When I reach the room, I find Lewis napping. With the feeling only starting to return to my fingers, I decide I need a shower to warm up. Standing under the scalding water, I systematically remind myself of every reason it’s good I didn’t find Juniper. Now is definitely not the time to be interested in a girl who could live in Georgia or Ohio or wherever and who has elaborate plans involving possible PhDs in California or London. Oh, and who has a boyfriend.

I step out of the shower and pull on clothes. When I open the door, Lewis is putting on his shoes.

“You have dinner plans?” I ask. It’s nearly seven, and it occurs to me I’m going to have to find dinner for myself. I remember walking past a pretty promising burger place near campus.

“We have dinner plans.” Lewis jumps up. Glancing into the mirror over the desk, he runs his fingers through his hair. “I have a friend here who mentioned a party at one of the coed frats. We’ll find a restaurant in town, then head to campus.”
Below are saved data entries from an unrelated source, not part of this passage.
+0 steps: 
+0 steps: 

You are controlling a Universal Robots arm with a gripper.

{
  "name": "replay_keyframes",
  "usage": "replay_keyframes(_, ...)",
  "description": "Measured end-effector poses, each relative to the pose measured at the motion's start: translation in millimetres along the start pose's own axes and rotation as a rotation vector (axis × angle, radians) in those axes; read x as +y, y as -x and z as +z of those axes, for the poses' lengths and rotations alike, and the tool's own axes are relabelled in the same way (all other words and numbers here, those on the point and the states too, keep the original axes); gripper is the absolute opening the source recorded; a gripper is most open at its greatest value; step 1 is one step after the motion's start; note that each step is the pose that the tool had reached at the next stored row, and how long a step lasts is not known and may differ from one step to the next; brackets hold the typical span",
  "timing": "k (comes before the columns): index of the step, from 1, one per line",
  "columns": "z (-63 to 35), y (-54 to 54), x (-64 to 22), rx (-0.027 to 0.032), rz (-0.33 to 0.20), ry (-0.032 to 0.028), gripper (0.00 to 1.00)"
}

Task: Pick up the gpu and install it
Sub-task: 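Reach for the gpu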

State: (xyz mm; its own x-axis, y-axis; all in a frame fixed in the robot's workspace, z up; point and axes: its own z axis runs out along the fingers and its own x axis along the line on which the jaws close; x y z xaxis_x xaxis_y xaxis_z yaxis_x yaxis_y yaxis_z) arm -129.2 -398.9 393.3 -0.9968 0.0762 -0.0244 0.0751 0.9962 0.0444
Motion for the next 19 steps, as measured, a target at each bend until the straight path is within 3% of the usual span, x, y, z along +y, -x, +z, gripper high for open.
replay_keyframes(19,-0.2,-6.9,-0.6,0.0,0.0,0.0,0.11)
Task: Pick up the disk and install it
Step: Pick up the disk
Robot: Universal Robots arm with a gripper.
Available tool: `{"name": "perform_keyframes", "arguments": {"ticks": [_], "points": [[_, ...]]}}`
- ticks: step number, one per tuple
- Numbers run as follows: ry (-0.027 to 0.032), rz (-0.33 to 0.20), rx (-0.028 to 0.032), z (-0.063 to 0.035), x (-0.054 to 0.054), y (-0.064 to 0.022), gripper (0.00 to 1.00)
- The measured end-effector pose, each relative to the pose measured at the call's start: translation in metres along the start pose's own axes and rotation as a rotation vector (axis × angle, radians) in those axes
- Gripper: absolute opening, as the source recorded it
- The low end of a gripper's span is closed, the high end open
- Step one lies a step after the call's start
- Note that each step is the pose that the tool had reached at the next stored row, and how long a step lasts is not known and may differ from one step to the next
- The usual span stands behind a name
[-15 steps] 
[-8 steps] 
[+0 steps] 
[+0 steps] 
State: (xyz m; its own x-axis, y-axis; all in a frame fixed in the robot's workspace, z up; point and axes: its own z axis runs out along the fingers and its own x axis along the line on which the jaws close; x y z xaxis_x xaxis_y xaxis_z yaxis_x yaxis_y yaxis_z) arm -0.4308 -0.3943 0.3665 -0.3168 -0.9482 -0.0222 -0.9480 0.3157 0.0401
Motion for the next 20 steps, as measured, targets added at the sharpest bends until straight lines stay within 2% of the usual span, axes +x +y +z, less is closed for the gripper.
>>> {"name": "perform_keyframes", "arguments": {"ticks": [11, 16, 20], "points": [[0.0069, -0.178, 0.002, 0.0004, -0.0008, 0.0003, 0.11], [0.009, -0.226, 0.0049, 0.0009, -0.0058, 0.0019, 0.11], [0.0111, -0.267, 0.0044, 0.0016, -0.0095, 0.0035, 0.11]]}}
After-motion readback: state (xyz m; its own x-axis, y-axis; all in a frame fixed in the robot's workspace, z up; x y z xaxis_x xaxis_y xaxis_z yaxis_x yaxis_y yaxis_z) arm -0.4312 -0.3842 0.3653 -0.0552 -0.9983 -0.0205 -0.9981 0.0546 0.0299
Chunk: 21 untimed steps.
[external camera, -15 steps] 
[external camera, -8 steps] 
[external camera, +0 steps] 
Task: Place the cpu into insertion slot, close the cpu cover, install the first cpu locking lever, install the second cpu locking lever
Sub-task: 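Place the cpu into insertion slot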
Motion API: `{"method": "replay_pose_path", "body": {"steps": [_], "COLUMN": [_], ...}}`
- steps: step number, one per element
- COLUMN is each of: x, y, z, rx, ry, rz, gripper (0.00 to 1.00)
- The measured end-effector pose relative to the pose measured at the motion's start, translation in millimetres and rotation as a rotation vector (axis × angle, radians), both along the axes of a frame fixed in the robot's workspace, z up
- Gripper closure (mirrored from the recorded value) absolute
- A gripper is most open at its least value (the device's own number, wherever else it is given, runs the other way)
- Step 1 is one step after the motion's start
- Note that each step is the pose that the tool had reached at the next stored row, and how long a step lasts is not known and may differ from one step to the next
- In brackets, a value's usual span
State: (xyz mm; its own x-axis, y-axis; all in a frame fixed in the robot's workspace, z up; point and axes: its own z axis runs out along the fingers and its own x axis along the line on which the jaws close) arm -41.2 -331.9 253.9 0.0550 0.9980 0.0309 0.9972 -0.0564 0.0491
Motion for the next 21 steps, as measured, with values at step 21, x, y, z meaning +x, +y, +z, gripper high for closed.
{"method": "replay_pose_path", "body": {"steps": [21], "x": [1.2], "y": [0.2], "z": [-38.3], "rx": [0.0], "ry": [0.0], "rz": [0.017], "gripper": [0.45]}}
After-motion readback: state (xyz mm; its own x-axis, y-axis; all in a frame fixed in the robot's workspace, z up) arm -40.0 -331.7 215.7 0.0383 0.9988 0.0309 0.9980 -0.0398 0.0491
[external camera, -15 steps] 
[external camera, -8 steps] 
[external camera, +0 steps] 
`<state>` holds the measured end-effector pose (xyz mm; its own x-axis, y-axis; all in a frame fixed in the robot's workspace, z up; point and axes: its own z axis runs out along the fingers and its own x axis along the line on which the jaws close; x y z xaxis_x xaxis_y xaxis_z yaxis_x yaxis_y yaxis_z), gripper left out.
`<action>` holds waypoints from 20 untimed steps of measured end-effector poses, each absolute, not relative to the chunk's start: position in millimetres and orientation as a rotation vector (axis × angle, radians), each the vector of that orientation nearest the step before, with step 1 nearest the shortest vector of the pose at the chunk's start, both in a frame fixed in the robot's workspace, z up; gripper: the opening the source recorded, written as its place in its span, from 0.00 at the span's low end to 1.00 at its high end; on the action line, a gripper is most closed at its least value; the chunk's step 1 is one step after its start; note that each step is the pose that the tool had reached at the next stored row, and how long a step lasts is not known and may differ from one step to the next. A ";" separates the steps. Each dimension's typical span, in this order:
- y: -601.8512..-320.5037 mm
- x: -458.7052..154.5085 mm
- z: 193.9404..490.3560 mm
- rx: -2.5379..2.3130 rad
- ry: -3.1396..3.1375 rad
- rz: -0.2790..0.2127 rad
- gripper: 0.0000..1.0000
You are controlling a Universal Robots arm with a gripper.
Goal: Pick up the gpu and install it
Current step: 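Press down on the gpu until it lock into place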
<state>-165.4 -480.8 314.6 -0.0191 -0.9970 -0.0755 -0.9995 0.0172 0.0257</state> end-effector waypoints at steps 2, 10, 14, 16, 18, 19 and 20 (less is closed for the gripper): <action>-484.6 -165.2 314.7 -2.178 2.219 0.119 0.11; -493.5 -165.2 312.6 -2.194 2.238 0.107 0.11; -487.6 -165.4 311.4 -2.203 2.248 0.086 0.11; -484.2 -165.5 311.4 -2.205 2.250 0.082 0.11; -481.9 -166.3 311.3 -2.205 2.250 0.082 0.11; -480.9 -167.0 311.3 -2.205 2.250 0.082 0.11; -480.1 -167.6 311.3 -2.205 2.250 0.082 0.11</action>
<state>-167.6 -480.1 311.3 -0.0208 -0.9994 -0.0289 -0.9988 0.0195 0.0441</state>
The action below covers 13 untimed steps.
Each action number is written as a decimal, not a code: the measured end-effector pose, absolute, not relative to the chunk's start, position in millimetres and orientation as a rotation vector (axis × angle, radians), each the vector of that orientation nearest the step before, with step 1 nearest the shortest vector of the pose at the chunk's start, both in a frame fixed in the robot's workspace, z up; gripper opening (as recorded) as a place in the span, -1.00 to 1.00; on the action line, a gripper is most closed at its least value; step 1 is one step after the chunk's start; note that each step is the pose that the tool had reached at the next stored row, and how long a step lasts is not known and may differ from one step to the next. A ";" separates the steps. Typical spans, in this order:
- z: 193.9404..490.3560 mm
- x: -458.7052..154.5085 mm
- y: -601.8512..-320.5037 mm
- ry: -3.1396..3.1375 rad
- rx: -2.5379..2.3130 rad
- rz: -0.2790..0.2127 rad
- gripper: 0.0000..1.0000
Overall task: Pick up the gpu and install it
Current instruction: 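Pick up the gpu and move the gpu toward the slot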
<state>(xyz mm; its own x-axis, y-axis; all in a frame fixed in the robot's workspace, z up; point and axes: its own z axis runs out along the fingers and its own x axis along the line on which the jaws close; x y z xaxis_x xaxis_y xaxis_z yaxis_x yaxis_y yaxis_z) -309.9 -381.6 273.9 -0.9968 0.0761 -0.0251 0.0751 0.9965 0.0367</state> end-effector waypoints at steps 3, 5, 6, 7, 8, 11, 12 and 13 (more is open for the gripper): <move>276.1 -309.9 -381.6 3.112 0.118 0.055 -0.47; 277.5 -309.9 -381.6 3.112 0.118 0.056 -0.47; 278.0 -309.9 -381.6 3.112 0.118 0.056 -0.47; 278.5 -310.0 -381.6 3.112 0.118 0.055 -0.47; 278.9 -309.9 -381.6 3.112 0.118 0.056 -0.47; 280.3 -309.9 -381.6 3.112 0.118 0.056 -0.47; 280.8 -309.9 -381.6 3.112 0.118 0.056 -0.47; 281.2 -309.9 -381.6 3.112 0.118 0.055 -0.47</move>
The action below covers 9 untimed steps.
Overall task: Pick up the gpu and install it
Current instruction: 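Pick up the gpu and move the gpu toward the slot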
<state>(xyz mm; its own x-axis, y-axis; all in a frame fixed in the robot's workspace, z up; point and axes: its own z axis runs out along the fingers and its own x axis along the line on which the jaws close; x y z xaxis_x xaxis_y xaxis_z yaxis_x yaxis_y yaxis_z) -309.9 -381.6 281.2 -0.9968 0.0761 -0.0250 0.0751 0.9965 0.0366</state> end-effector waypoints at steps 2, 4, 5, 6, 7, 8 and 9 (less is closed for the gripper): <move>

“Yeah, no,” I reply. I don’t even enjoy high school parties. The idea of going to a college one with Lewis doesn’t improve the prospect.

My brother ignores me. “It’s time to quit moping,” he continues. “You have to get out and experience a real taste of college.”

“I’m not moping,” I say, frustration flaring in me. It’s only partly true, but I’m not taking orders from Lewis.

Lewis’s expression changes, solemn and searching. “Look, I know you’re having a hard time with the Mom thing—”

“The Mom thing?” I interrupt.

“It’s shitty,” Lewis continues, undeterred. “But you have to start living your life. Mom and I are both worried about you.”

The casual way he invokes Mom pisses me off. He doesn’t know the first thing about what worries her. Knowing would involve visiting or phone calls or even a damn email every now and again. There’s no way he’s worried about me, either. If he were, he could’ve visited or called or written me.

But those thoughts are weapons for a battle I’ll never fight. “Living my own life wouldn’t include going to parties,” I say instead.

“How do you know until you try?” Lewis counters. “You might meet a girl there who’ll make you forget whoever you were hoping to see in Providence.”

I don’t bother wondering how he knows I didn’t run into Juniper. He’s probably guessing. “Forget it,” I say. “I’m not going. You don’t need me there to get wasted.”